FASEB released new fact sheets related to the impact of sequestration at NIH.

Research. University researchers and high tech companies across the country continue to be concerned about the coming “helium cliff”. While the House passed the Helium Stewardship Act (H.R. 527), the Senate version was held up on its way to the floor over several policy riders. APS Physics is leading the effort to push this legislation across the finish line in the final days of FY 2013.

Science Laureates of the United States Act of 2013 (H.R. 1891), a bipartisan bill that would allow a President to name three scientists as unpaid laureates to inspire school-age Americans to pursue degrees in science and engineering, was pulled from what was expected to be an easy vote this week in the House. Groups, including the American Conservative Union, urged for debate on the bill arguing that the laureates could be used to further propaganda in favor of climate change.

The National Science Foundation (NSF) announced that nominations are open for the 2014 Alan T. Waterman Award for young researchers prized at $1 million.

STEM. The American Physical Society (APS) and the American Institute of Physics (AIP) announced a jointly-sponsored STEM Education Policy Fellowship to fund scientists and educators for up to two years at the U.S. Department of Education to work on education policy and programs related to science, technology, engineering and mathematics (STEM).

Space. The Government Accountability Office (GAO) released a report outlining DOD and NASA planned expenditures ($44 billion total) on space launch activities over the next 5 years. At least $7 billion will be used for development of NASA’s Space Launch System (SLS).

For those of you who enjoy rocket launches, SpacePolicyOnline is tracking an upcoming blitz! And here’s a quick story from the New York Times on NASA’s Voyager 1, the first probe to exit the solar system.

In Print

Fred Grinnell argues that the current fiscal funding crisis is an opportunity for NIH to review its funding structure for Nature in It is time to update US biomedical funding.
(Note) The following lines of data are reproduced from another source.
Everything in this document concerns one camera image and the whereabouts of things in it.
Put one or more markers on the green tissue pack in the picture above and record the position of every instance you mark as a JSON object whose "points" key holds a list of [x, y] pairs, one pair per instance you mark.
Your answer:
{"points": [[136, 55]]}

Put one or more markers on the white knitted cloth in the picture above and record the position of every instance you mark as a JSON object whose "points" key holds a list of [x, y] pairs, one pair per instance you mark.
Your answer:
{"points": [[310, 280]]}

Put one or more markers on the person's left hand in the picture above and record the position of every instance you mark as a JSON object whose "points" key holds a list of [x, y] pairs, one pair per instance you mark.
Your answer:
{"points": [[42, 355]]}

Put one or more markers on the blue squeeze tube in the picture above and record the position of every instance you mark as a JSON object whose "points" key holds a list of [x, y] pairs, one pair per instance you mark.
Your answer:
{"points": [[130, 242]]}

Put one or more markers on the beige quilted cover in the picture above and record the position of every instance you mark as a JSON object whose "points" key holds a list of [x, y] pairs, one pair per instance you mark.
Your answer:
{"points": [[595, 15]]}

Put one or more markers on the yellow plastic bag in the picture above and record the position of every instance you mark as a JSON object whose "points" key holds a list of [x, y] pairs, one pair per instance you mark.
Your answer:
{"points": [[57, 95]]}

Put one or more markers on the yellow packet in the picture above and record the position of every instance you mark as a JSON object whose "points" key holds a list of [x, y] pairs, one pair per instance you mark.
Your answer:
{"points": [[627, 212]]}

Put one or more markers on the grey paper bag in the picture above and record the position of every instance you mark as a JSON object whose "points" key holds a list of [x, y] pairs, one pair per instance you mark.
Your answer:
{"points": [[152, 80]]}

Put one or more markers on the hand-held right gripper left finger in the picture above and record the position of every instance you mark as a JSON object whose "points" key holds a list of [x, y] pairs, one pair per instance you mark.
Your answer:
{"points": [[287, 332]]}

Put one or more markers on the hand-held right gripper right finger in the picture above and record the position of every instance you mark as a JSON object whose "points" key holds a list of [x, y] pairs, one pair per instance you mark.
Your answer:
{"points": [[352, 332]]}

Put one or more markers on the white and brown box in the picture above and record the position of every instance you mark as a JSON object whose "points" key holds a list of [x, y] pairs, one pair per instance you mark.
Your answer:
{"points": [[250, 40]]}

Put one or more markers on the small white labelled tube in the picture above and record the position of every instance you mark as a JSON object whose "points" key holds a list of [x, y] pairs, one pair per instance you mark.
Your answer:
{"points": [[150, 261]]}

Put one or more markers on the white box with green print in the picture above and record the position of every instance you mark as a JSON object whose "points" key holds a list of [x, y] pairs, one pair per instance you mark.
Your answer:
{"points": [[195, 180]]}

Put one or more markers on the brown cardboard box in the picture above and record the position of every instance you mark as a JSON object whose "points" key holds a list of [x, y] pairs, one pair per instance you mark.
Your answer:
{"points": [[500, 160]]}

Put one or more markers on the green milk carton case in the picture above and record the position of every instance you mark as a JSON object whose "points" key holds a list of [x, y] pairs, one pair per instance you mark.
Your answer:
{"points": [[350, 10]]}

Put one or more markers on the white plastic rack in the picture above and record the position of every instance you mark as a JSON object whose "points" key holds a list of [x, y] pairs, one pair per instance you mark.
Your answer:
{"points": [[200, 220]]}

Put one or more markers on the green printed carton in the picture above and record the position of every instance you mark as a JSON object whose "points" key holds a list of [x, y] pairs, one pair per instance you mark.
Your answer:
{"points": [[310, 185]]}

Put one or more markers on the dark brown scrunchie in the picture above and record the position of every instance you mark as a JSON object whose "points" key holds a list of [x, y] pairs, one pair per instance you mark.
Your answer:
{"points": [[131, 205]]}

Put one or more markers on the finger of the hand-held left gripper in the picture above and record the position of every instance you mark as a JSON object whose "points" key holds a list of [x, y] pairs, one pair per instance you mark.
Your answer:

Baylor College of Medicine’s Paul E. Klotman, M.D. and Adam Kuspa, Ph. D. write about the impact of sequestration on NIH for Huffington Post in Cutting Biomedical Research $$ Shortens Americans’ Lifespans.

As published in, Joseph Allen writes A Reply to the New England Journal of Medicine, (in response to Patents, Profits, and the American People – The Bayh-Dole Act of 1980 by Howard Markel in a recent edition of The New England Journal of Medicine).

What’s on Deck

Monday (9/16)

  • The Advisory Committee to the NIH Director will hold a public teleconference to discuss the interim report of its working group on the BRAIN (Brain Research through Advancing Innovative Neurotechnologies) Initiative.
  • The National Academies’ Division on Earth and Life Sciences Board on Life Science will hold a meeting on Key Challenge Areas for Convergence and Health.

Tuesday (9/17)

Wednesday (9/18)

  • The House Science, Space, and Technology Subcommittee on Research and Technology will hold a hearing on Methamphetamine Addiction: Using Science to Explore Solutions.
  • The House Energy and Commerce Subcommittee on Energy and Power will hold a hearing on The Obama Administration’s Climate Change Policies and Activities.
  • The House Homeland Security Subcommittee on Cybersecurity, Infrastructure Protection, and Security Technologies will hold a markup on H.R. 2952 CIRDA Act of 2013 and H.R. ____ the Homeland Security Cybersecurity Boots-on-the-Ground Act.
  • The House Oversight and Government Reform Subcommittee on Economic Growth, Job Creation, and Regulatory Affairs and Subcommittee on Energy Policy, Health Care, and Entitlements will hold a joint hearing on Federal Implementation of Obamacare: Concerns of State Governments.

Thursday (9/19)

  • The House Science, Space, and Technology Subcommittee on Oversight and Subcommittee on Environment will hold a joint hearing on Dysfunction in Management of Weather and Climate Satellites.
  • The 2013 awardees will be honored in a ceremony at the Golden Goose Awards in Washington, D.C.

Friday (9/20)

  • The House Science, Space, and Technology Subcommittee on Space will hold a hearing on NASA Infrastructure: Enabling Discovery and Ensuring Capability.